TASK OBJECTIVE » Look through the lines below; wherever the word "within" appears, copy that line.
[DATA SUPPLIED]
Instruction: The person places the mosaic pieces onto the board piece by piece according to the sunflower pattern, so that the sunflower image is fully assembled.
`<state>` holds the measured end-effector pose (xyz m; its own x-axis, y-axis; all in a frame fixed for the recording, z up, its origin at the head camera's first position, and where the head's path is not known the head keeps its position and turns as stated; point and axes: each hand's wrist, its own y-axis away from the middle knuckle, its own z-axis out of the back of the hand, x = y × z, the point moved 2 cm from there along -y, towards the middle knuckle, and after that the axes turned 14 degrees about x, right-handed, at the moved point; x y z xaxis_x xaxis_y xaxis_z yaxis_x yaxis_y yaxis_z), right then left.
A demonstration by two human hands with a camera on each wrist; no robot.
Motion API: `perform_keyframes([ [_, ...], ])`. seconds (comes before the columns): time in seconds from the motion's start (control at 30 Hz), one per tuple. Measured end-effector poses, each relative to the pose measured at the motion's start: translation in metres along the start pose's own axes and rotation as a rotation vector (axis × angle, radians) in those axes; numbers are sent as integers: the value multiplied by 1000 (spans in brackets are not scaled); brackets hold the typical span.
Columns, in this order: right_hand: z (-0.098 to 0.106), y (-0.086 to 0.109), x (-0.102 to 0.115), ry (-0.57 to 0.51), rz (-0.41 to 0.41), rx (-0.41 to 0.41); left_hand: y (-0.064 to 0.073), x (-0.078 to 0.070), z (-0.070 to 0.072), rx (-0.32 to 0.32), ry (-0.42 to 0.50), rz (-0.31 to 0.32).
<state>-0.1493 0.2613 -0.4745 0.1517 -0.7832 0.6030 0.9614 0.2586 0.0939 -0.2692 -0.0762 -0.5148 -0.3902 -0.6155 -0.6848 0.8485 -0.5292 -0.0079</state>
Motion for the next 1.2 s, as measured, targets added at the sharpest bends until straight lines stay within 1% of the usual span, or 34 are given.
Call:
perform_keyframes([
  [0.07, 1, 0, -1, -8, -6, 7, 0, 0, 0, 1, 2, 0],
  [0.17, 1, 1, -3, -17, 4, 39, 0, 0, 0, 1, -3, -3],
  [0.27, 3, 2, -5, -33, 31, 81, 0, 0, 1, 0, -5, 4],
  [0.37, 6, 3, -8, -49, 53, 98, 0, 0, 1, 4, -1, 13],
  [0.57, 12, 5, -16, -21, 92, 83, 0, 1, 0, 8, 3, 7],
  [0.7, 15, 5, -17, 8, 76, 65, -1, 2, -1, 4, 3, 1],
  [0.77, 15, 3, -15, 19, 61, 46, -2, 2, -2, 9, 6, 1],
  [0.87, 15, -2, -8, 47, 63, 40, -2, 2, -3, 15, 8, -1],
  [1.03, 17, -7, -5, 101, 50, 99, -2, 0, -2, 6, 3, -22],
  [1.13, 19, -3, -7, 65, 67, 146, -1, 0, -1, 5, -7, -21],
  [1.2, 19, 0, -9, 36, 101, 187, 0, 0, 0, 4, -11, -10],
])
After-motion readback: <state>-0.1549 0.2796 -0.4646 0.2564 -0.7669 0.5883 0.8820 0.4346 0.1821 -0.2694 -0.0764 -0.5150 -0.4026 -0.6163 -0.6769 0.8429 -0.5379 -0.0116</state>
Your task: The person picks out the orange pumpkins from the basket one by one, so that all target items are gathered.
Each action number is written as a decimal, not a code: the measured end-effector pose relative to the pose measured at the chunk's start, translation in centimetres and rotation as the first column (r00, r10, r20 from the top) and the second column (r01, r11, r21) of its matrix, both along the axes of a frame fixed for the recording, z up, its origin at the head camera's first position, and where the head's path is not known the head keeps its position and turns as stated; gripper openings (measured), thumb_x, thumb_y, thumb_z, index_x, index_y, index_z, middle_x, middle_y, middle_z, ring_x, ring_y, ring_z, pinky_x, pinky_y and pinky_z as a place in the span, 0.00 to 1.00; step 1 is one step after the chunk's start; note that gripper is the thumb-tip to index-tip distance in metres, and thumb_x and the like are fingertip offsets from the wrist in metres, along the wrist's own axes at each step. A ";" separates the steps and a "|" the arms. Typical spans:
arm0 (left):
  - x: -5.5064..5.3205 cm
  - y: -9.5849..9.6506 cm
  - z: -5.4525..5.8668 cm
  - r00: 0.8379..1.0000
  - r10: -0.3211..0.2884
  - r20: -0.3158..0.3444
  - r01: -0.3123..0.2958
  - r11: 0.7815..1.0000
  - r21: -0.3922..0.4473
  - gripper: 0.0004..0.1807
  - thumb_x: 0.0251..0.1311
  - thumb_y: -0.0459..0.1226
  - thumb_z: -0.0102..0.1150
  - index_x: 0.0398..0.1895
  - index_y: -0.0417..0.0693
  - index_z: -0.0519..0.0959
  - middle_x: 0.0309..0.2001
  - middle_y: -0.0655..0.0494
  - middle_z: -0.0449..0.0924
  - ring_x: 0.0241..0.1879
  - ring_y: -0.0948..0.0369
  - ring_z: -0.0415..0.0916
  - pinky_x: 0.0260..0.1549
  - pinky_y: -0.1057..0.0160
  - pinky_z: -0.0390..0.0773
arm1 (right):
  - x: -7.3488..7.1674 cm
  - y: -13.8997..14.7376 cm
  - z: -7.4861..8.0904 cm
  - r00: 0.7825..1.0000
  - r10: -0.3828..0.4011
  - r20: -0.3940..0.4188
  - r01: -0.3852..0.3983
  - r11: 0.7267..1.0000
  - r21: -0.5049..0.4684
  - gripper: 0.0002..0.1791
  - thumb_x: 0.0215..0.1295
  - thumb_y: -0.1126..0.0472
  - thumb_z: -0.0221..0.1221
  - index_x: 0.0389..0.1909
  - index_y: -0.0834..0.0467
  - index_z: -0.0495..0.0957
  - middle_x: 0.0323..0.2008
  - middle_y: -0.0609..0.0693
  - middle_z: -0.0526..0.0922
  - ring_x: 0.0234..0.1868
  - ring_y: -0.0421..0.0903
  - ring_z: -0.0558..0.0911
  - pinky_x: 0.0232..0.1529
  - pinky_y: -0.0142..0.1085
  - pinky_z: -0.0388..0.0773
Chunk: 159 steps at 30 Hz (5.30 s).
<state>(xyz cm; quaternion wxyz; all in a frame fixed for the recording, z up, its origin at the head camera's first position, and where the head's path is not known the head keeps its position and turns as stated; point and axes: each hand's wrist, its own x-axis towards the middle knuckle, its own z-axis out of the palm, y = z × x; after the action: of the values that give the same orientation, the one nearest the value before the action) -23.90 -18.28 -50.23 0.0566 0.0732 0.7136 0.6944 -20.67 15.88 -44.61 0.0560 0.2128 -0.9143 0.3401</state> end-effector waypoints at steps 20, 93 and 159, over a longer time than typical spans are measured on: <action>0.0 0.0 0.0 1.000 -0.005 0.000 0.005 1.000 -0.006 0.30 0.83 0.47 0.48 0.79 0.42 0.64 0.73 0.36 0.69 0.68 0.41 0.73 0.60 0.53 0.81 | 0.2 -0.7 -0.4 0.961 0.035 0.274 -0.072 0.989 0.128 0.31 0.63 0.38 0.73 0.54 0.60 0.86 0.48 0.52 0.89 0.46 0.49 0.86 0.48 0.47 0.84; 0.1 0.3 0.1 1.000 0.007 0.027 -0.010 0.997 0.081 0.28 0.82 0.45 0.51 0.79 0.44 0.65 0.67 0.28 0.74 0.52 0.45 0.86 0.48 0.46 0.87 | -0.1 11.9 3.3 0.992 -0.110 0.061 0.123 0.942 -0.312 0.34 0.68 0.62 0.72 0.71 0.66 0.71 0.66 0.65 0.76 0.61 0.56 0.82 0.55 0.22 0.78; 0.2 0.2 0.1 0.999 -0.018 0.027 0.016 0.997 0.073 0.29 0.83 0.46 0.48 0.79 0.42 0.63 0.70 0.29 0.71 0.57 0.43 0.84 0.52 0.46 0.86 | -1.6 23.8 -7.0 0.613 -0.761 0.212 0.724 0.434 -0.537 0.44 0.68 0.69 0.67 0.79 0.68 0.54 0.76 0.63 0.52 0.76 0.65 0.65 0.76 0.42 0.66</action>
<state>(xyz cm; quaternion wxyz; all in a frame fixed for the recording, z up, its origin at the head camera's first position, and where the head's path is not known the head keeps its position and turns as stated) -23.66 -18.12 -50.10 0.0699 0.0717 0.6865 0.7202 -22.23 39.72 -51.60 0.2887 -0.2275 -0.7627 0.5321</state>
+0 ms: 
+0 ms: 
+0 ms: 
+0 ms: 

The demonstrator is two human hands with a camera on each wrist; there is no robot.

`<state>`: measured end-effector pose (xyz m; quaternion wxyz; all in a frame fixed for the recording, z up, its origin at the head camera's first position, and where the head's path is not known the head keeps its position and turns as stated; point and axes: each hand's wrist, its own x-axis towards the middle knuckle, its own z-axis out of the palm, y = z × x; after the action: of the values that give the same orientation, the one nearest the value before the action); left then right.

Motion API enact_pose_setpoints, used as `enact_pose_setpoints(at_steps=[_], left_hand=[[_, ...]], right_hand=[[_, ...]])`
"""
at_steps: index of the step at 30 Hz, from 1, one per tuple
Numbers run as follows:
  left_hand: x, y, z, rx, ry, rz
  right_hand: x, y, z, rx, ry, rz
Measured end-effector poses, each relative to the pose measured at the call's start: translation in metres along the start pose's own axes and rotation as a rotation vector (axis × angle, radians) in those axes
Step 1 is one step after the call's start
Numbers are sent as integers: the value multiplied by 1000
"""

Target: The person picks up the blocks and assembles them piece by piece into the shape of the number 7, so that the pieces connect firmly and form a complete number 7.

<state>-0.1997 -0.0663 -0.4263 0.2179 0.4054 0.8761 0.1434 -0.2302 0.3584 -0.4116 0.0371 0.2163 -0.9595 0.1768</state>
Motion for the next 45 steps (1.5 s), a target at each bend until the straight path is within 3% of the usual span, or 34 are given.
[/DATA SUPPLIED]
YOUR RESPONSE »
Motion for the next 1.2 s, as measured, targets added at the sharpest bends until straight lines stay within 1% of the usual span, or 34 are given.
Motion for the next 45 steps (1.5 s), a target at each bend until the straight path is within 3% of the usual span, or 34 are given.

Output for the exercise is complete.